Does a white and grey hoodie with multicolored dinosaurs count? xD
No, not really. I'm a dark-colors-and-hoodie kind of guy, most of the time. Although, a few of my (primarily black) shirts have pink on them, but I'd hardly say that's displaying my sexuality or anything. Lol.

. . . BUT I suppose I did kind of wander back in here today because . . . ugh, well, I'm feeling rather down. I just got dumped earlier . . . and . . . I'm really not sure. Yes, I cried a bit, although since I was still at his house for a while hanging with his family (who had no idea about us, by the way) I didn't really get the chance to all that much . . . I'm kind of at the point now where half of my mind has shut down and is ignoring it.
It really really SUCKS, to put it bluntly, and perhaps even then I'm being quite . . . under-dramatic, I guess?

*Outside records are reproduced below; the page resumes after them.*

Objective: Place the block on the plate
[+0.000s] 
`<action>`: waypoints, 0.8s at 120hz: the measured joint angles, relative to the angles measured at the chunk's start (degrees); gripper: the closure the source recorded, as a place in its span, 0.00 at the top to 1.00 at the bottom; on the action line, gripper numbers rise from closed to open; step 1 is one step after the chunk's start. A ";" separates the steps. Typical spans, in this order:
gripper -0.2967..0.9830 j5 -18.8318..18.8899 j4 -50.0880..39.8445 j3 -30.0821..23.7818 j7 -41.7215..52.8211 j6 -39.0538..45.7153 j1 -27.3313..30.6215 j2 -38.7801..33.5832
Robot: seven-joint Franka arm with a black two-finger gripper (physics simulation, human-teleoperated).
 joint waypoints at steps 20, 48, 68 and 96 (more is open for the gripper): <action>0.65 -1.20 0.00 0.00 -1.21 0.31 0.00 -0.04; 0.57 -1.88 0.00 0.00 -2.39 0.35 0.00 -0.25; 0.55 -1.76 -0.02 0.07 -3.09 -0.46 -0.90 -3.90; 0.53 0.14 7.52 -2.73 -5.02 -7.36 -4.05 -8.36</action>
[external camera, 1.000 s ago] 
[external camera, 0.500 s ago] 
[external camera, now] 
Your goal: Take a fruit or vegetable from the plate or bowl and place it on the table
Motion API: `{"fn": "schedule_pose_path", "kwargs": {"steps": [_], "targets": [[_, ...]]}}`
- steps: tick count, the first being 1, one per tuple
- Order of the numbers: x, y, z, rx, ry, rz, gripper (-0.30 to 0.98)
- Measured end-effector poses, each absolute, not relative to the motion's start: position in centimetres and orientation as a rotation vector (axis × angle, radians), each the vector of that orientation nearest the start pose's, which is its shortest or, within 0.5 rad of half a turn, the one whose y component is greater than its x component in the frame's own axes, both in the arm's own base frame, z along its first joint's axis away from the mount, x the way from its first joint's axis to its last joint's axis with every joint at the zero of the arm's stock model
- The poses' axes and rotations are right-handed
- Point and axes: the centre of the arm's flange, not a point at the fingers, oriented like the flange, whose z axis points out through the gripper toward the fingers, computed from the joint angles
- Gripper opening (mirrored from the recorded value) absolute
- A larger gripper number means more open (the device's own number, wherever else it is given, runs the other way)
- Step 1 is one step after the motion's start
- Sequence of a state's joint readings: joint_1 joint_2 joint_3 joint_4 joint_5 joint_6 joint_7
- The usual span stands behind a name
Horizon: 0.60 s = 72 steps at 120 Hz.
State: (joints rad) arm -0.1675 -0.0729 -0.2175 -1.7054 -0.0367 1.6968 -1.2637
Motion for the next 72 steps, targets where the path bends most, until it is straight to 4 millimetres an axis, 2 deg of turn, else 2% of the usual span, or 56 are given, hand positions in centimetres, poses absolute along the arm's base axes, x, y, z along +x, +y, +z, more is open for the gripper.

We're still friends, though . . . uh . . . well . . . I'll have to give my mind some time to settle. Basically he broke up with me because, I guess, he just didn't care about me like that anymore. Seriously helps my self-esteem issues, thanks. @_@
Sorry to hear that happened to you. I'm not very good at giving relationship advice, but maybe the break-up was for the better? I mean, if he didn't "care about you like that anymore", then maybe it was better he decided to break the relationship. I guess it's good you two are still friends, but I know it still sucks. I hope it gets better, and who knows, maybe he'll come back and say he made the wrong decision, or you'll meet someone else. Hope everything get's better, though.